ABI5蛋白是ABA信号转导途径中的关键转录因子之一，参与调控ABA抑制的种子萌发及萌发后生长发育过程。鉴定ABI5的互作蛋白，并阐明它们对ABI5的调控功能，对于深入理解ABI5调控的信号通路具有重要的意义。在前期研究中我们发现VQ家族蛋白VQ18和VQ26能与ABI5相互作用形成转录复合物。VQ18和VQ26主要在种子中表达，并负调控ABA介导的种子萌发过程。为了深入研究ABI5-VQ转录复合物调控ABA信号通路的分子机制，本项目将采用分子生物学、遗传学及生物化学的方法手段，系统分析VQ18和VQ26调控ABA反应的生物学功能，揭示它们与ABI5之间的遗传关系，并详细阐明它们对ABI5转录活性、DNA结合能力或蛋白稳定性的调控功能（即阐明它们调控ABI5的分子机制）。本项目的研究结果不仅有助于人们全面解析ABI5调控ABA反应的信号网络，还将有助于人们综合认识VQ家族成员的生物学功能。

ABI5 transcription factor, a crucial regulator of ABA signaling, positively modulates ABA-inhibited seed germination and early seedling growth. Identifying potential interacting partners of ABI5 and further elucidating biological consequences of those physical interactions will enhance our understanding of ABA signaling. Recently, we found that two VQ proteins, VQ18 and VQ26, physically interact with ABI5. VQ18 and VQ26 were predominantly expressed in dry seeds and strongly induced by ABA treatment. Phenotypic analysis showed that decreasing the expression of VQ18 and VQ26 simultaneously rendered plants hypersensitive to ABA during seed germination, indicating that VQ18 and VQ26 negatively regulate ABA-repressed seed germination.

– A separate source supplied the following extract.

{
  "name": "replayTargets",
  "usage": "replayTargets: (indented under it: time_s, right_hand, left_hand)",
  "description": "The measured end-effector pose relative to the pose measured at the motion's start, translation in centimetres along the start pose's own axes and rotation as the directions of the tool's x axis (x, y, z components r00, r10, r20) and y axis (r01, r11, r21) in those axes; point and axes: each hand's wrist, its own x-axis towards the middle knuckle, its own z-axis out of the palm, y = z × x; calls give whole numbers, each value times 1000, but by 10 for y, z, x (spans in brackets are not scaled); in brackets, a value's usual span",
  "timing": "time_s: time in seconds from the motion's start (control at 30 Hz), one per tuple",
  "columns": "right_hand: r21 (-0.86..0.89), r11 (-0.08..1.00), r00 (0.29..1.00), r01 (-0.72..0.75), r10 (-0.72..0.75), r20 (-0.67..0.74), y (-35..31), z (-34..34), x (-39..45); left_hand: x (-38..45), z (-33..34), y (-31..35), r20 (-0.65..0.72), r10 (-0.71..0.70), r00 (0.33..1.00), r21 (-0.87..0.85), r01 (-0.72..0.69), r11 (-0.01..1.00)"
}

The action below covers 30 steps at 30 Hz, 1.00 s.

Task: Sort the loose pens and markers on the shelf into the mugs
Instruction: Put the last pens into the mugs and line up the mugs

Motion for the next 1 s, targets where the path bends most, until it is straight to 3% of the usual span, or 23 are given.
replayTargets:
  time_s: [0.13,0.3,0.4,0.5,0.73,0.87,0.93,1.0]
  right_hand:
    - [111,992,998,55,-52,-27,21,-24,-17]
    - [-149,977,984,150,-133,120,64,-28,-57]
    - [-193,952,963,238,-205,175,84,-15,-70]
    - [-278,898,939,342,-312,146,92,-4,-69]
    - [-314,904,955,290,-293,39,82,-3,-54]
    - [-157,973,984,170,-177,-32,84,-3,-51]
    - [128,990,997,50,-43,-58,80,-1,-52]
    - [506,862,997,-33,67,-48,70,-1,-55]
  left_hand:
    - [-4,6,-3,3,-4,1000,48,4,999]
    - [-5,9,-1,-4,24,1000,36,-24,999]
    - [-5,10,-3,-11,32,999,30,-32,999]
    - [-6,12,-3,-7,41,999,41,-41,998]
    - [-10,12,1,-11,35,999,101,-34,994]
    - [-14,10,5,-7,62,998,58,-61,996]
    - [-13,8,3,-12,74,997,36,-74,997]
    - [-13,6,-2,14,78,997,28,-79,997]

These results suggest that VQ18 and VQ26 proteins may be directly involved in ABA signaling through physically interacting with ABI5 transcription factor. To further test this possibility, we will undertake molecular and genetic approaches in this project to further clarify the roles of VQ18 and VQ26 in mediating ABA responses. To determine whether VQ18 and VQ26 genetically interact with ABI5, we are planning to generate abi5 vq18 vq26 triple mutant plants through crossing and examine their performances in response to ABA during seed germination. Moreover, we will investigate whether VQ18 and VQ26 affect the transcriptional function, DNA-binding activity, and/or degradation of ABI5. Our study not only contributes to explore the molecular mechanisms of ABI5-mediated ABA signaling, but also helps understand the biological functions of VQ proteins in regulating physiological processes.